Eventually persisting in-memory state?

Suppose I have a GenServer or Agent that holds some state and serves immediate responses.

What are some strategies to asynchronously persist this state in database, without slowing down the GenServer, but then also handling failures resulting in portion of state not written? In a way, this is sort-of “write cache” or buffer/queue for high-concurrency write situations…

My specific example: I have limited-capacity course with 30 seats, and I have 10000 within single second trying to enroll. I wanna put them in a queue, and give them immediate response whether or not they made it among the first 30, but then in the next step I also need to write it to db, so that the initial response is “set in stone” so to speak. It would be fine to send them kind-of “pre-approval” immediately in the first step, and then “full confirmation” a few seconds later once it’s written in the database.

I didn’t study computer science, so maybe this is a common problem with simple solution.

Thank you!

2 Likes

How many instances of web server are you going to have?
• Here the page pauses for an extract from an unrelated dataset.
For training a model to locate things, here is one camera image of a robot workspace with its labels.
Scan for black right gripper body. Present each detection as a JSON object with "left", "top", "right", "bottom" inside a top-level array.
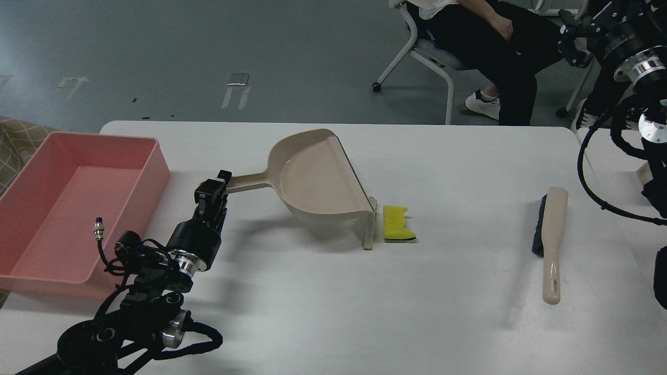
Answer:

Is it going to sustain the 10000 requests in a second?

If one server instance is fine, then a single GenServer per course sounds like a good solution. Looks like your constraint is just a counter (30 seats). Assuming you have a reasonable DB (INSERT is just a few milliseconds), you can just write the record immediately and have all the consistency guarantees. So the GenServer would be something like:

  1. Start the GenServer with course id,
  2. On init (or handle_continue) get the booked seats,
  3. On each “book a seat” message, check the counter, write to DB if seat available, return result.

Be sure to bump the timeout on the GenServer.call when sending the “book a seat” message. I think this should be good enough, but it’s hard to tell without real performance tests.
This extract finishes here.